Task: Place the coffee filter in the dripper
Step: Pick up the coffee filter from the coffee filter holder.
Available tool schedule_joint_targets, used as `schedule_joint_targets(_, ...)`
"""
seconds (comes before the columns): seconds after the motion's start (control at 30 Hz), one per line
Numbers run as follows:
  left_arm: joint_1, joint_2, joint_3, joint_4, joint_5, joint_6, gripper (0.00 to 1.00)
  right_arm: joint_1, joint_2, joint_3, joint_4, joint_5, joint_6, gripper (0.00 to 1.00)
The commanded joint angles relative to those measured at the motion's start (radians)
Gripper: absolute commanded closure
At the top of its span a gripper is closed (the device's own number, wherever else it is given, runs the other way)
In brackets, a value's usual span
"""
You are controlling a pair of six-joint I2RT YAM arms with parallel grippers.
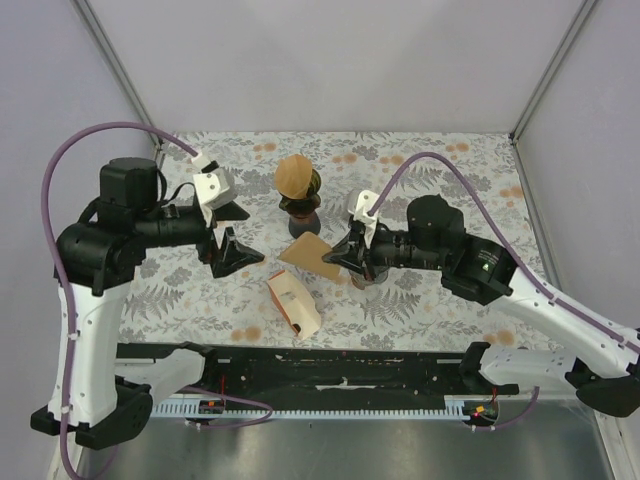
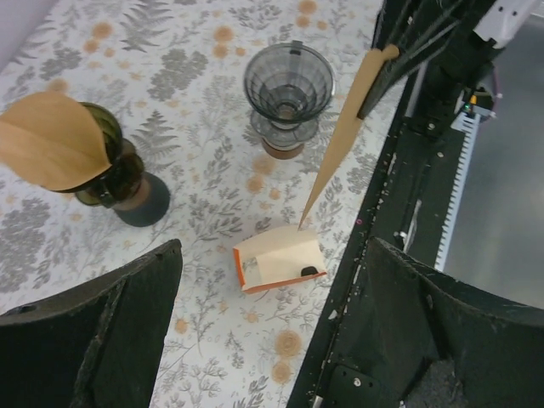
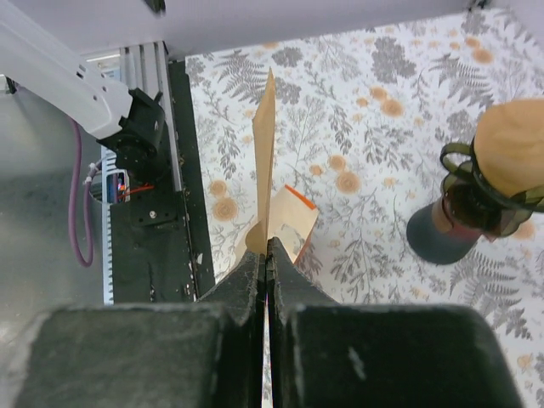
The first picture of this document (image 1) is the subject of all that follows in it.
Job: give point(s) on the aluminium frame post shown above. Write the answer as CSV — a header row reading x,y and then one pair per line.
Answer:
x,y
571,35
100,37

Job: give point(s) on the left aluminium frame post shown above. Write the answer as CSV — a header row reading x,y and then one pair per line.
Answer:
x,y
100,37

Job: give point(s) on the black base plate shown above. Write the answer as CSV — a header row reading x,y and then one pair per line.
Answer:
x,y
296,378

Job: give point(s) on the brown paper coffee filter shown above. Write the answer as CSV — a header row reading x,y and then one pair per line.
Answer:
x,y
292,177

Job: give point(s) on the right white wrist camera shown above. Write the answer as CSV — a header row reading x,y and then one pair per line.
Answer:
x,y
359,205

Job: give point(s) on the floral table mat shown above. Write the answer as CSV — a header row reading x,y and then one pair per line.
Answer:
x,y
174,298

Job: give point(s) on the red grey coffee server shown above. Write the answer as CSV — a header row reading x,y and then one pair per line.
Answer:
x,y
300,224

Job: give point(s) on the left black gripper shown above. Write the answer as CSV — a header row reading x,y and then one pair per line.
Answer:
x,y
231,255

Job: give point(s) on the right aluminium frame post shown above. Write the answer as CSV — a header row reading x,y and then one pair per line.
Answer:
x,y
571,35

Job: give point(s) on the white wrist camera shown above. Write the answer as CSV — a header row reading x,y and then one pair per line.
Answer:
x,y
214,186
359,205

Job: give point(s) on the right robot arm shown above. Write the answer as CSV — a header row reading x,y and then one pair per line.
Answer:
x,y
597,358

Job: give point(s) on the olive green dripper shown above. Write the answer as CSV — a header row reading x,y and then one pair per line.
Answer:
x,y
308,203

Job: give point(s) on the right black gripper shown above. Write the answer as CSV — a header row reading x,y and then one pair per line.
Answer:
x,y
354,241

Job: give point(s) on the white slotted cable duct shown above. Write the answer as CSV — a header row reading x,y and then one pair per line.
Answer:
x,y
212,408

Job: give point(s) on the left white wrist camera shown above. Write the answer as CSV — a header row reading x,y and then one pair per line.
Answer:
x,y
214,186

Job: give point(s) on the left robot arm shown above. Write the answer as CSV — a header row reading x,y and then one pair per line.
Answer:
x,y
100,253

····················

**EXERCISE DIRECTIONS**
The reply should hold only the lines from the beginning of the listing to the line with "Numbers run as", both ends included, unchanged.

**COMPLETED TASK**
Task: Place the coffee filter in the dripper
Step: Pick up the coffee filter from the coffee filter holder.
Available tool schedule_joint_targets, used as `schedule_joint_targets(_, ...)`
"""
seconds (comes before the columns): seconds after the motion's start (control at 30 Hz), one per line
Numbers run as follows:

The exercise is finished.